* TO DO *
Go through the data below line by line and report how many lines contain "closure", giving only that figure.

(Saved entries)
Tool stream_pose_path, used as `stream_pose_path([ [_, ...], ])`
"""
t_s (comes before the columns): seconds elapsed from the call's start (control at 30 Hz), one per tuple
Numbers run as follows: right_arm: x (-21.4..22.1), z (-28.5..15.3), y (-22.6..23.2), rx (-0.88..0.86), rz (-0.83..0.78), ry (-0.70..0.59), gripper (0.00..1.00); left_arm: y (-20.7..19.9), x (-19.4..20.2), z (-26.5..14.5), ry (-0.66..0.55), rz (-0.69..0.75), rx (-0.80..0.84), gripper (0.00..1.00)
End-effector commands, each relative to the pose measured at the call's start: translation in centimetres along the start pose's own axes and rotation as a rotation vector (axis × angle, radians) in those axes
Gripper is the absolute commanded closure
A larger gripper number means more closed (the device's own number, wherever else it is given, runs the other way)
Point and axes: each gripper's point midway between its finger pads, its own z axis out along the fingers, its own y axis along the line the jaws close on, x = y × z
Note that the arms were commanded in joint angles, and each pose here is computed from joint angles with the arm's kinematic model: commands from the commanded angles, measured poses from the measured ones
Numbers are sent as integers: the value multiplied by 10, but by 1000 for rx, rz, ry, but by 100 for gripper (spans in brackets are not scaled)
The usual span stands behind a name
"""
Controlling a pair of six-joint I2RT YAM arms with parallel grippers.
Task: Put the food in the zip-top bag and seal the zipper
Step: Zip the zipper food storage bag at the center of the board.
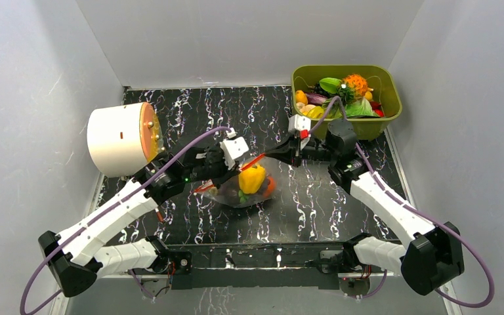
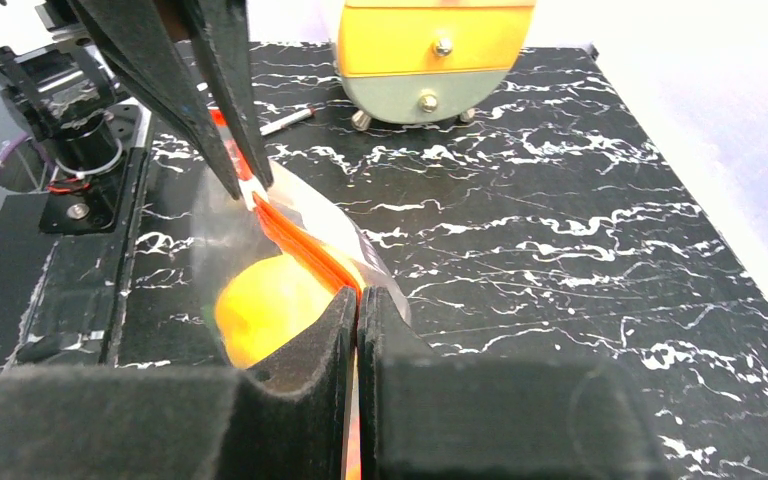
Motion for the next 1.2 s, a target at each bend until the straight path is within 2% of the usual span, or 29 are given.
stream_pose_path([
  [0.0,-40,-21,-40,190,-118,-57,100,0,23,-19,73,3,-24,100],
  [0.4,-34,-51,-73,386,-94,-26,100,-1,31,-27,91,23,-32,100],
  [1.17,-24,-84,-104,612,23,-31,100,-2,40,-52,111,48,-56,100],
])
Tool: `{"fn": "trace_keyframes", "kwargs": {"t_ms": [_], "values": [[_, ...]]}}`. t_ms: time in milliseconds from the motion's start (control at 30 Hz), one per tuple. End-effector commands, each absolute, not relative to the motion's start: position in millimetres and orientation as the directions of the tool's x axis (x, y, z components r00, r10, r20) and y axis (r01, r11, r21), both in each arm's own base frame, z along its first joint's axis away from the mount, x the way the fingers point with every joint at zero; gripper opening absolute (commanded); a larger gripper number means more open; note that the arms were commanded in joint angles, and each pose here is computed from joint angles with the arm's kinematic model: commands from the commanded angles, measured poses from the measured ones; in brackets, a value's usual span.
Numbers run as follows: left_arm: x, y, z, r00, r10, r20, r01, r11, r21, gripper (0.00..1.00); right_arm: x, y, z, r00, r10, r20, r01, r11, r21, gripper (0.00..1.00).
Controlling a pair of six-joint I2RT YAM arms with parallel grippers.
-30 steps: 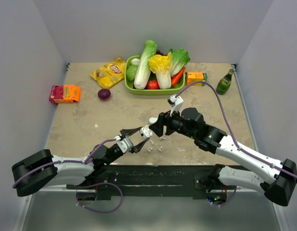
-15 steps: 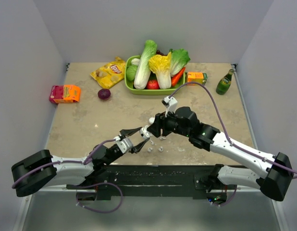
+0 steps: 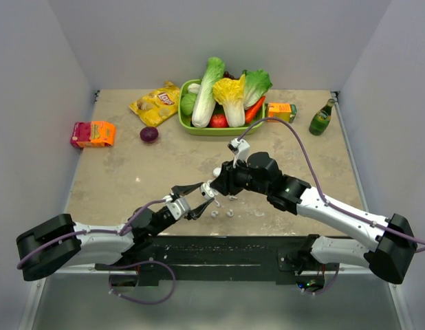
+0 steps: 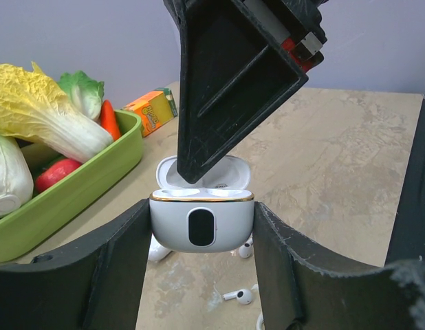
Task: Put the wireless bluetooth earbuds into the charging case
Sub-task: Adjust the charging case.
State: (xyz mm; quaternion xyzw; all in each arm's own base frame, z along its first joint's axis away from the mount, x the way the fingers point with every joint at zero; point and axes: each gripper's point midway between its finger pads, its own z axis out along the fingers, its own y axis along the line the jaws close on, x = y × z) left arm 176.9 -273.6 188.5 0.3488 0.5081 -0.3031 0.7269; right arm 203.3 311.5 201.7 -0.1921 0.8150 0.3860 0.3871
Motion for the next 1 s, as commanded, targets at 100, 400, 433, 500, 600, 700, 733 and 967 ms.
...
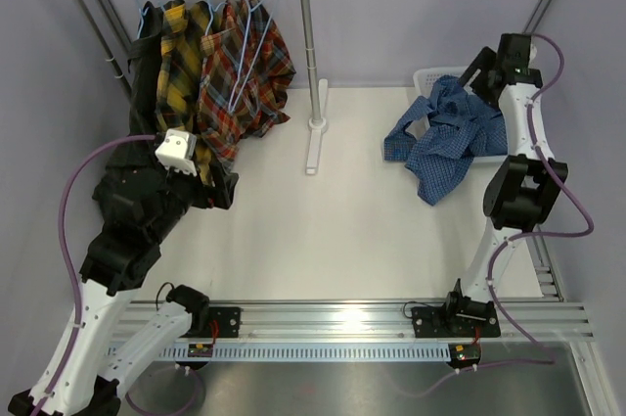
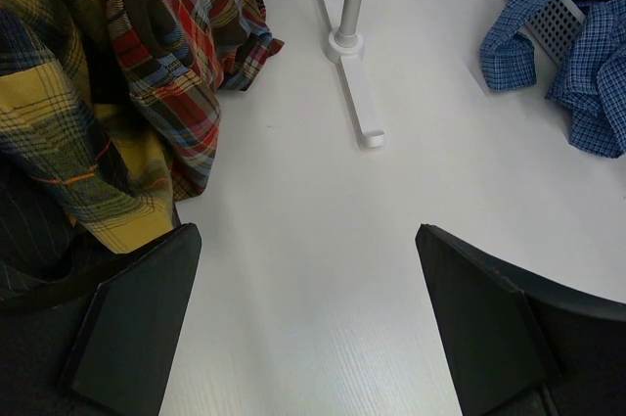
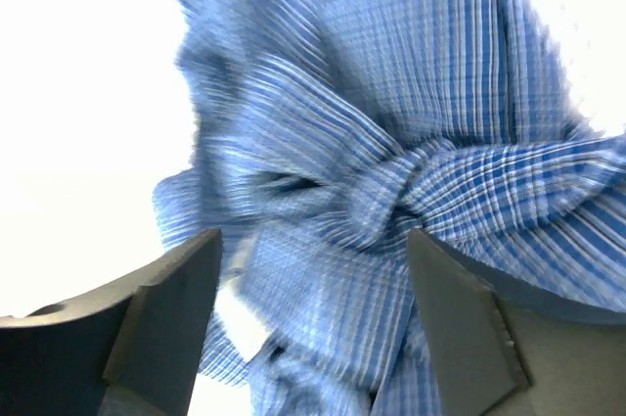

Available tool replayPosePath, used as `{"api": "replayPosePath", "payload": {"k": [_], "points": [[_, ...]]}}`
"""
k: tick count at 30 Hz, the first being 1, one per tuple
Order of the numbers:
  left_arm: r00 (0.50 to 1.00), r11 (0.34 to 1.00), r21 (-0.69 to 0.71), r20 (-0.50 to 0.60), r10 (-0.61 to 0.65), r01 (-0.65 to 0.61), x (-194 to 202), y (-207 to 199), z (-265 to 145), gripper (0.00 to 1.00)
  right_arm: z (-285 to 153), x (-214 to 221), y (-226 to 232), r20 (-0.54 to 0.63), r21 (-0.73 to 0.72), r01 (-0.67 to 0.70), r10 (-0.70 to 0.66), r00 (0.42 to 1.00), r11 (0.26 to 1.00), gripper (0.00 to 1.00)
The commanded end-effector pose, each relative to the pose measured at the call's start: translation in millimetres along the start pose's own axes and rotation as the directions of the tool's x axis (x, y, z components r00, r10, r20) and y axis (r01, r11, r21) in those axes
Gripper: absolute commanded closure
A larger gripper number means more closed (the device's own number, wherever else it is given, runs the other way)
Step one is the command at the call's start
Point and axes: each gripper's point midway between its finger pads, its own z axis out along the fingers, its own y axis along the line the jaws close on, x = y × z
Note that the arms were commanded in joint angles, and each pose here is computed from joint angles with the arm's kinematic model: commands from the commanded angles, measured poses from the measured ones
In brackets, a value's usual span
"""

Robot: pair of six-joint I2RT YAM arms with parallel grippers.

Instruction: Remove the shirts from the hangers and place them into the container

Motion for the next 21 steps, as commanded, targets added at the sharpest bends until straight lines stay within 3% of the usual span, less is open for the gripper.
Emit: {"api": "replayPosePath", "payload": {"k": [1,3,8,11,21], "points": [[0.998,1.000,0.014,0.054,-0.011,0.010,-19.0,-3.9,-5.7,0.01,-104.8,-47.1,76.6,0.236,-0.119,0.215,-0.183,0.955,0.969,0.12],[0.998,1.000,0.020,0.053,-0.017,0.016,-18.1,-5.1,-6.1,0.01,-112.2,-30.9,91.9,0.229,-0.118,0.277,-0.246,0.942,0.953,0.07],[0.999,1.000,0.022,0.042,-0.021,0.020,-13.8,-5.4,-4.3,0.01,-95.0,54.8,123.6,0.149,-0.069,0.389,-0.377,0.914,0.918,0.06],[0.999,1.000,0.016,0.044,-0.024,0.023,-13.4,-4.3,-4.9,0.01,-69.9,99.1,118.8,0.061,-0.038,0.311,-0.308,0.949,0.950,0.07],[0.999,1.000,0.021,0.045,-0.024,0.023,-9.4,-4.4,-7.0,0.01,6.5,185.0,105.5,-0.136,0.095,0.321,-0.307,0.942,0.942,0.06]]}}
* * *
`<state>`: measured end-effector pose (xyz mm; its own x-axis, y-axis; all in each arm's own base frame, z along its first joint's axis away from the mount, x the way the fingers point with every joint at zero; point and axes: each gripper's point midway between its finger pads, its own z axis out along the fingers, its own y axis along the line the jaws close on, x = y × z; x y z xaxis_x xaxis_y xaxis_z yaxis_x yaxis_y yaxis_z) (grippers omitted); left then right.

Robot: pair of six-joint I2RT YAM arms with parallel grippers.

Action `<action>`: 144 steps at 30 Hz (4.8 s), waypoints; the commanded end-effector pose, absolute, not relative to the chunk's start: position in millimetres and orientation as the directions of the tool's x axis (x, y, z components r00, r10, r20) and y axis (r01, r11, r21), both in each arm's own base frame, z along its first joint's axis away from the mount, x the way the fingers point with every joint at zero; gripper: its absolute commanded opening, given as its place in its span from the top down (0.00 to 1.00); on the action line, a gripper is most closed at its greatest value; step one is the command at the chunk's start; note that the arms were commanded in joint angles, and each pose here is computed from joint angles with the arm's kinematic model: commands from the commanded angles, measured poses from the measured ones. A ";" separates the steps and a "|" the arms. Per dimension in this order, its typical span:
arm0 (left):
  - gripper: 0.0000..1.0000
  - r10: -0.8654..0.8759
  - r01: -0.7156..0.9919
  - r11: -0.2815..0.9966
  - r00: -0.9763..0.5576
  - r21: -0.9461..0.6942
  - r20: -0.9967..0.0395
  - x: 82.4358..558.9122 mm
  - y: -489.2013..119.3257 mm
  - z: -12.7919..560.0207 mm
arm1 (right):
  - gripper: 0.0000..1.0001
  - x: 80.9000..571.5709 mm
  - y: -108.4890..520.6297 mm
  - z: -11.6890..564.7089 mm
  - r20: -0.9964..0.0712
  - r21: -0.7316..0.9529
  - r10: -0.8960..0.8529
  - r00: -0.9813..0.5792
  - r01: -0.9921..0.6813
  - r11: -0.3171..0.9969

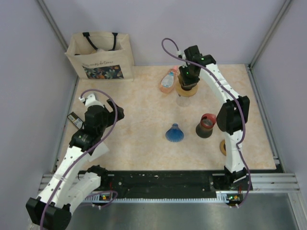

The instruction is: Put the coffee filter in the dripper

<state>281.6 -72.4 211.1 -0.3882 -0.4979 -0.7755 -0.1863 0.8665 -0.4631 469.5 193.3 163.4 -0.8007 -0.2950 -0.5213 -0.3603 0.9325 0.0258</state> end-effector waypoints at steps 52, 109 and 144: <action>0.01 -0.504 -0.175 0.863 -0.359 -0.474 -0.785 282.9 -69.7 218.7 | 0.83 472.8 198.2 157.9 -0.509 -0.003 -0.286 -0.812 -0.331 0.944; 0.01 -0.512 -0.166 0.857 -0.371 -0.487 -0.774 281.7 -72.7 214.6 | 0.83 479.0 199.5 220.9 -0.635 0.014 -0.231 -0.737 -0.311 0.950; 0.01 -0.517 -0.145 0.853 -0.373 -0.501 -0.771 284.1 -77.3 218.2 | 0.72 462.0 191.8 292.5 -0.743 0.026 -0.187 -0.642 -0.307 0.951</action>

* RESULT FOR THIS EXERCISE *
2